1.3 Classify power supplies types and characteristics
A computer's power supply converts the AC (alternating current) provided by the main electrical supply of your home or office to DC (direct current) needed to operate the device. Power supplies may vary greatly in appearance and technical specifics (input and output) from one device to another.
A components form factor defines it's physical diminsions and characteristics. As a general rule, the form factor of a computer's components, the case, power supply, and motherboard, must all match.
- AC adapter
Primarily used for laptops, sometimes referred as a power brick. Accepts AC power input, provides DC power output. Model specific.
- ATX proprietary
Manufactured to fit specific models, does not always follow typical ATX power supply configurations.
- Voltage, wattage and capacity
Voltage is the measure of electrical potential difference between two points. Voltage can be measured between two points with a voltmeter. Computer power supplies traditionally accept alternating current (AC) as input and produce direct current (DC) as output.
Wattage measures the rate of energy conversion and is figured by multiplying volts times amps (volts x amps = watts).
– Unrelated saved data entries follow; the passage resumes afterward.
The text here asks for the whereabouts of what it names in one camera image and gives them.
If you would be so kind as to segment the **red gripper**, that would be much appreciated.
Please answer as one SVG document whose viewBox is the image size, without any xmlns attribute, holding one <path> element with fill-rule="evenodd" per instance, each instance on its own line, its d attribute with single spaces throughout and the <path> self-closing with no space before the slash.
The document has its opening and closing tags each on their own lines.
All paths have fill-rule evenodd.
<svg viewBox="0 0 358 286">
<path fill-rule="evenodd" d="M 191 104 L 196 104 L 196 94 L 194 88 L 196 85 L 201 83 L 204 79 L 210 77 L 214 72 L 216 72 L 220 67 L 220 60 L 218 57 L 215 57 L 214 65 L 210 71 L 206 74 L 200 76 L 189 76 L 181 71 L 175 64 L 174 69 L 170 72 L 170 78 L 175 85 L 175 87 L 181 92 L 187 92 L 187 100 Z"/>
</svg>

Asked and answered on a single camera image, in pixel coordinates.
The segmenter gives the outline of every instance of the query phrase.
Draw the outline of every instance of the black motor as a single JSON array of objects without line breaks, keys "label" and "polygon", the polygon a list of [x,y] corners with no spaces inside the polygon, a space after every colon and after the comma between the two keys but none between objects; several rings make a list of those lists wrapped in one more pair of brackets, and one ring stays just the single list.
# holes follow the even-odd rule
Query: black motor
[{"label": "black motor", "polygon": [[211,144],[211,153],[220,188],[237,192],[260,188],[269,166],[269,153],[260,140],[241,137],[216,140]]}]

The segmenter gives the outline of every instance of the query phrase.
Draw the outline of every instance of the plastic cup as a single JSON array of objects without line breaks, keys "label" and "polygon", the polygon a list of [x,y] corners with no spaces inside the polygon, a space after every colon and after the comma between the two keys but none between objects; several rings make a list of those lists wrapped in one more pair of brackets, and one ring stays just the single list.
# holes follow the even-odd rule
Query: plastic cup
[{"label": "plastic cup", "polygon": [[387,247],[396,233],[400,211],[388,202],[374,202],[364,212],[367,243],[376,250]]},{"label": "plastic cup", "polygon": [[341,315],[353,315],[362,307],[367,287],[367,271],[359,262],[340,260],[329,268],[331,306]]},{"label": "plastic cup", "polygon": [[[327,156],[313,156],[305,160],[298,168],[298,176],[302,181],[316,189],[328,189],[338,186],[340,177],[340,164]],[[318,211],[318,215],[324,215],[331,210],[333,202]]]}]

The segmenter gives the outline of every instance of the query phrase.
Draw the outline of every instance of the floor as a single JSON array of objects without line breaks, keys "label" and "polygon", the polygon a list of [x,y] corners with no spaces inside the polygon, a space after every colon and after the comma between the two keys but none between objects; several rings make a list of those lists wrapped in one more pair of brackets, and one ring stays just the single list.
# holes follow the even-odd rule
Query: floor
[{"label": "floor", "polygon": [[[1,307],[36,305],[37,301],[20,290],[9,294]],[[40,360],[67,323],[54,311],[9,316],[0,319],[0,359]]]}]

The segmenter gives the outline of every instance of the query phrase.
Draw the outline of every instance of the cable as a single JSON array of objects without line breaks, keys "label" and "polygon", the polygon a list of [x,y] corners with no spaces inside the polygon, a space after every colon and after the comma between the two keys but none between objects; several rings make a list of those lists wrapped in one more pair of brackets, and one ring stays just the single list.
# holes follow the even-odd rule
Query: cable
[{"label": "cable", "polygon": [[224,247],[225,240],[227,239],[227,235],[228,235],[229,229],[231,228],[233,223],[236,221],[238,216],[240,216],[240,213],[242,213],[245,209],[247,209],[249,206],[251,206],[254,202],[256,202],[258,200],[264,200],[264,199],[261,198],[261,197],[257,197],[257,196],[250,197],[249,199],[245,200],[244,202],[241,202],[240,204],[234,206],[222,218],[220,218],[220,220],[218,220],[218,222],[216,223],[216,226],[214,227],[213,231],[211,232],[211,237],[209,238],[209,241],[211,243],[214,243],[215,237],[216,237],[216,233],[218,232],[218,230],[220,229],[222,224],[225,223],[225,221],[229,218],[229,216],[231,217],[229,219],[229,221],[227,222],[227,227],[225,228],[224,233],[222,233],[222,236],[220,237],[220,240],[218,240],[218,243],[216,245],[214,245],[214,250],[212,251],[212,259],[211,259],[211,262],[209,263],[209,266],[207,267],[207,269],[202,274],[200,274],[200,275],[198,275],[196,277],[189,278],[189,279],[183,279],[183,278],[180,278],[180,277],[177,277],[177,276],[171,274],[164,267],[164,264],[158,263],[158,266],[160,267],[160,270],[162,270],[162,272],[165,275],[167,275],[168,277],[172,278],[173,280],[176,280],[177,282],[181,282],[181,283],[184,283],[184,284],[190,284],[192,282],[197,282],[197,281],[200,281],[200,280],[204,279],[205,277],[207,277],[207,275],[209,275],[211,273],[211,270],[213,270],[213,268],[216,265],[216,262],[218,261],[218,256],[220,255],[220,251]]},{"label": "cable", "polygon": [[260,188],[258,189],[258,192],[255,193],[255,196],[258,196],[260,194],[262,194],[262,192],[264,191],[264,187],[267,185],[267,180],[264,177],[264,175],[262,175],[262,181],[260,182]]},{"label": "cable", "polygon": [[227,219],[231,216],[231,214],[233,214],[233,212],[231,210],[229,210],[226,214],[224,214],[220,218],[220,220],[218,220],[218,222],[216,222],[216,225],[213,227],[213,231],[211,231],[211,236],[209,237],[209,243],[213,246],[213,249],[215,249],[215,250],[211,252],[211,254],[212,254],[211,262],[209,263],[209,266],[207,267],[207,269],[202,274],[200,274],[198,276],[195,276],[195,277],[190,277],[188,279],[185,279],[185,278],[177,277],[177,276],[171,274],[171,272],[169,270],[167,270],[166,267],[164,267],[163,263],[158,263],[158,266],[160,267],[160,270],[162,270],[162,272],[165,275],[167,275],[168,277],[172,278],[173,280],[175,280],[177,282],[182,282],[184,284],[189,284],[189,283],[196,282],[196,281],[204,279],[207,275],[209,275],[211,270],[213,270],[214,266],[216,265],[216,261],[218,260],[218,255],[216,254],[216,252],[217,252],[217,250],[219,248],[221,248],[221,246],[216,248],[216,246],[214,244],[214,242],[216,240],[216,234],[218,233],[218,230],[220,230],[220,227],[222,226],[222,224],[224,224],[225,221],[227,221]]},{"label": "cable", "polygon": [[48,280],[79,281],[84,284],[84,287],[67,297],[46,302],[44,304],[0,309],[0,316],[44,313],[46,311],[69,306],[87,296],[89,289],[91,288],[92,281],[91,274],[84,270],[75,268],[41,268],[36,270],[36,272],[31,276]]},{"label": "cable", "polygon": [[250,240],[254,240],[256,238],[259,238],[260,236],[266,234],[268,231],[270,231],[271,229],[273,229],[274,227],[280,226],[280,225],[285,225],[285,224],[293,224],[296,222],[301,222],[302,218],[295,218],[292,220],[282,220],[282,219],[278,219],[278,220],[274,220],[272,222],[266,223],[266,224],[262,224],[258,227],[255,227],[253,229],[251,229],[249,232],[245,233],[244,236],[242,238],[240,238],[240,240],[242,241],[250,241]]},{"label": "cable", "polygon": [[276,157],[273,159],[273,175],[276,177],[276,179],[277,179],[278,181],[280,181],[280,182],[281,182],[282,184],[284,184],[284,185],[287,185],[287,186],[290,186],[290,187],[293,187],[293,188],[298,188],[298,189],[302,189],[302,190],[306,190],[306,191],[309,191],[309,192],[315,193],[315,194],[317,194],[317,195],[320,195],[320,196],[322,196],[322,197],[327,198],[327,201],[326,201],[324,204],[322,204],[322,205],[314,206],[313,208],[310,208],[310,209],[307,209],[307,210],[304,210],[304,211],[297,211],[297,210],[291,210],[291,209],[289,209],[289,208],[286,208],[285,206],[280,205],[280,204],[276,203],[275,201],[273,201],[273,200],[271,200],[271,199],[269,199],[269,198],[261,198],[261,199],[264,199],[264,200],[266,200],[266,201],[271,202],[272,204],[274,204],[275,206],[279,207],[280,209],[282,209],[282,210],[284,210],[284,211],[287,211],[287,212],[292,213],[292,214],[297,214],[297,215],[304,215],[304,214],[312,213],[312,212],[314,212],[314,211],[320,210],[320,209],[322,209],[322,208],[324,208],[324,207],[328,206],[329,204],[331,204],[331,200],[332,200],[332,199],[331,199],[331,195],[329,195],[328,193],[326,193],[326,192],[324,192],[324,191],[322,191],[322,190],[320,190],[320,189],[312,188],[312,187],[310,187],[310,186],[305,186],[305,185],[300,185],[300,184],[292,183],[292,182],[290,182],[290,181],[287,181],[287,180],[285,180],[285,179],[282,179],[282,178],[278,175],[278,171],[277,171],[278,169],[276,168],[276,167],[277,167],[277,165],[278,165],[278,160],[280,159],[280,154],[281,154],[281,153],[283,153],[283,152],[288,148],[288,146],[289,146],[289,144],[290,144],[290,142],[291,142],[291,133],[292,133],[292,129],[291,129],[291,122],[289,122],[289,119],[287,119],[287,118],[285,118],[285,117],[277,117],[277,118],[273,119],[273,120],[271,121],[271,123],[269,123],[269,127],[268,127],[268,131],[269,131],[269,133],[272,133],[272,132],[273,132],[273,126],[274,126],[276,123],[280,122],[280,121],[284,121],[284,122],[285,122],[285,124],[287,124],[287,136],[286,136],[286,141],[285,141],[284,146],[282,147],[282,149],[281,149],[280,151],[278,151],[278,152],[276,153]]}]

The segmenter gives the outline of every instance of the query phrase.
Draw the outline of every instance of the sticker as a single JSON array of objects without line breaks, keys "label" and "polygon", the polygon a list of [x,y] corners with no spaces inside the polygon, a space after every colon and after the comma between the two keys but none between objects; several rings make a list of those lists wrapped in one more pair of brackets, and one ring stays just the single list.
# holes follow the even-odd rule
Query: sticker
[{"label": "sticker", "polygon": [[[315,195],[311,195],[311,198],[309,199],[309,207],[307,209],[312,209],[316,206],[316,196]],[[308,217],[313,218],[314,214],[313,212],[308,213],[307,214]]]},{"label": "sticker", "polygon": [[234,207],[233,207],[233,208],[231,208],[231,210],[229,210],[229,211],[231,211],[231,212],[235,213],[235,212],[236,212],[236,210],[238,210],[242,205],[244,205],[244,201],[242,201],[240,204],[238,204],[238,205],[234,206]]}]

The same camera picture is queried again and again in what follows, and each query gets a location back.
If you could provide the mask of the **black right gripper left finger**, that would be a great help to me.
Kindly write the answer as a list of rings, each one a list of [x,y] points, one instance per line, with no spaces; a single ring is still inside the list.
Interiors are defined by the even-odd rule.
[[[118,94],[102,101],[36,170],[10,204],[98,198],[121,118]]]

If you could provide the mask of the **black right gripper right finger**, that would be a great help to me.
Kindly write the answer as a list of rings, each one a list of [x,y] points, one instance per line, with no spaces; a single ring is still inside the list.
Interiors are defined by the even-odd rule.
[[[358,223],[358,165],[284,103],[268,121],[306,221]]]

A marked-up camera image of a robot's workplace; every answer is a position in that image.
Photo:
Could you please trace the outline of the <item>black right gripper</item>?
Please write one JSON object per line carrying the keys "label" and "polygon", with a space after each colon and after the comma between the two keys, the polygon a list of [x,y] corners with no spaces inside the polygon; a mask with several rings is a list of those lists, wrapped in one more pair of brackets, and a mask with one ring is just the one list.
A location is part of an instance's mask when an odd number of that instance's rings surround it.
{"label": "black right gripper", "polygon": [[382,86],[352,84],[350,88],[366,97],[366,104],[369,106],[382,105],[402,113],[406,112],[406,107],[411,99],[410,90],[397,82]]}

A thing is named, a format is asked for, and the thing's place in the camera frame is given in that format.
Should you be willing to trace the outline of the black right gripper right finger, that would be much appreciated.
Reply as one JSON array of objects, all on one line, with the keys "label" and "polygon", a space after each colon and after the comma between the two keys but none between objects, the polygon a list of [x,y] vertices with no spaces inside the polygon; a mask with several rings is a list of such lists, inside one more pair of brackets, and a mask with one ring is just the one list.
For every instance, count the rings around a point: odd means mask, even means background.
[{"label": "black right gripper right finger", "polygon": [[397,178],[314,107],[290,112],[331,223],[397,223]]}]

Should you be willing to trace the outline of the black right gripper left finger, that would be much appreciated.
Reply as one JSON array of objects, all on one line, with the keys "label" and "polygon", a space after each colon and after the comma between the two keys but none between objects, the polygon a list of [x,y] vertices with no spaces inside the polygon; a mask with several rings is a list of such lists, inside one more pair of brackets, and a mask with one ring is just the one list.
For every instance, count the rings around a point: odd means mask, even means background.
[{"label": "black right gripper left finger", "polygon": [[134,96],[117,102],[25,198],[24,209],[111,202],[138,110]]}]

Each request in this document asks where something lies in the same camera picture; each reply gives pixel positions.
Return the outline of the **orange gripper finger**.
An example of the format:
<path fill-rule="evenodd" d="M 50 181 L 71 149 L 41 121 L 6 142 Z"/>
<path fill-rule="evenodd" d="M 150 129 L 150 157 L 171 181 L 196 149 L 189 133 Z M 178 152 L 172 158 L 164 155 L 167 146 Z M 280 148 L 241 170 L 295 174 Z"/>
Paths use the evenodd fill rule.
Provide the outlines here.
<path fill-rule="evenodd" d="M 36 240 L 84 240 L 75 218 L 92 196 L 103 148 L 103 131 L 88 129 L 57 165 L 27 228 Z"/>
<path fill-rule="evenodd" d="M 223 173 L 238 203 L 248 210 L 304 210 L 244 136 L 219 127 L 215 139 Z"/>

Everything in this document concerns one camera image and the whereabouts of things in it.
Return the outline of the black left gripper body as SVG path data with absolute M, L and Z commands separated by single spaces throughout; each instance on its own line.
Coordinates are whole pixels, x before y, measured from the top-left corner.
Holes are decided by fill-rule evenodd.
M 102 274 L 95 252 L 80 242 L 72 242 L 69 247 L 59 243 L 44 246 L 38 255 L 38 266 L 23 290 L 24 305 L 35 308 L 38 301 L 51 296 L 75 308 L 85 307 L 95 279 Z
Ampherage is the rate of the electron flow. The more electrons that flow past a given point at a given time, the higher the ampherage.
- Voltage selector switch
Switches power input between 115v and 230v AC
- Pins (20, 24)
Originally, the ATX motherboard was powered by one 20-pin connector. An ATX power supply provides a number of peripheral power connectors, and (in modern systems) two connectors for the motherboard: a 4-pin auxiliary connector providing additional power to the CPU, and a main 24-pin power supply connector, an extension of the original 20-pin version.